Reputation: 81
I have a dataframe with the following schema:
root
|-- e: array (nullable = true)
| |-- element: string (containsNull = true)
For example, initiate a dataframe:
val df = Seq(Seq("73","73"), null, null, null, Seq("51"), null, null, null, Seq("52", "53", "53", "73", "84"), Seq("73", "72", "51", "73")).toDF("e")
df.show()
+--------------------+
| e|
+--------------------+
| [73, 73]|
| null|
| null|
| null|
| [51]|
| null|
| null|
| null|
|[52, 53, 53, 73, 84]|
| [73, 72, 51, 73]|
+--------------------+
I'd like the output to be:
+--------------------+
| e|
+--------------------+
| [73]|
| null|
| null|
| null|
| [51]|
| null|
| null|
| null|
| [52, 53, 73, 84]|
| [73, 72, 51]|
+--------------------+
I am trying the following udf:
def distinct(arr: TraversableOnce[String])=arr.toList.distinct
val distinctUDF=udf(distinct(_:Traversable[String]))

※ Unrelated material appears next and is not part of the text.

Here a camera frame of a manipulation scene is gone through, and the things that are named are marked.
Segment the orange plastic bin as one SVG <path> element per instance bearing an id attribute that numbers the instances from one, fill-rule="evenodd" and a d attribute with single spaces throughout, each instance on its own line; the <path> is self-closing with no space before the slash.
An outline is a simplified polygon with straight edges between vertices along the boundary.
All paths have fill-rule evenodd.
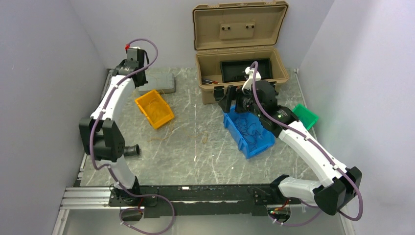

But it only works when the rows aren't null i.e.
df.filter($"e".isNotNull).select(distinctUDF($"e"))
gives me
+----------------+
| UDF(e)|
+----------------+
| [73]|
| [51]|
|[52, 53, 73, 84]|
| [73, 72, 51]|
+----------------+
but
df.select(distinctUDF($"e"))
fails. How do I make the udf handle null in this case? Alternatively, if there's a simpler way of getting the unique values, I'd like to try that.
Upvotes: 0
Views: 2544
Reputation: 13459
Two months after you've asked the question, with the release of Spark 2.4.0, the function array_distinct
was introduced, which does exactly as intended.
Upvotes: 0
Reputation: 22439
You can make use of when().otherwise()
to apply your UDF only when the column value is not null
. In this case, .otherwise(null)
can also be skipped, as it defaults to null
when not specifying the otherwise
clause.
val distinctUDF = udf( (s: Seq[String]) => s.distinct )
df.select(when($"e".isNotNull, distinctUDF($"e")).as("e"))
Upvotes: 3